Hysteresis behavior patterns in complex systems

Many complex systems such as magnets, shape memory alloys, as well as socioeconomic and biological systems are known to display hysteresis. This inherently irreversible process differs from the other irreversible processes most often addressed in literature by the memory that persists long after the external parameters stop changing. In general, hysteresis is a consequence of multi-scale system dynamics and the existence of many metastable states. Although hysteresis is typically illustrated by closed minor loops, other types of hysteretic trajectories are often observed where closed loops form gradually after several external parameter periods or not at all.
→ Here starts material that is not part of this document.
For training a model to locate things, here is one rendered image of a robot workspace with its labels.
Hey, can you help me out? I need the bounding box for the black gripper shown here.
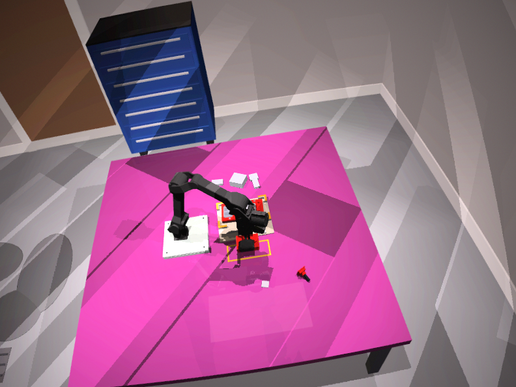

The question arises: What in the structure of a system determines these qualitatively different behaviors of hysteretic trajectories?This thesis models complex hysteretic systems using a network of bistable binary elements and investigates network structure induced changes in hysteretic behavior. The main focus is on studying the minor loop formation processes for a single cyclically varying external parameter. Stable minor loops are observed to form at different rates as a function of the number of cycles, depending on the sign of the interactions, disorder level, and on the connectivity and topology of the interaction networks. For certain dense interaction networks, hysteretic trajectories that do not converge to a minor loop after an arbitrarily large number of external parameter periods are discovered. It is shown that their appearance is related to the presence of specific topological structures in the network. Thus, the thesis demonstrates several interesting links between hysteretic behavior and the underlying structure of complex systems.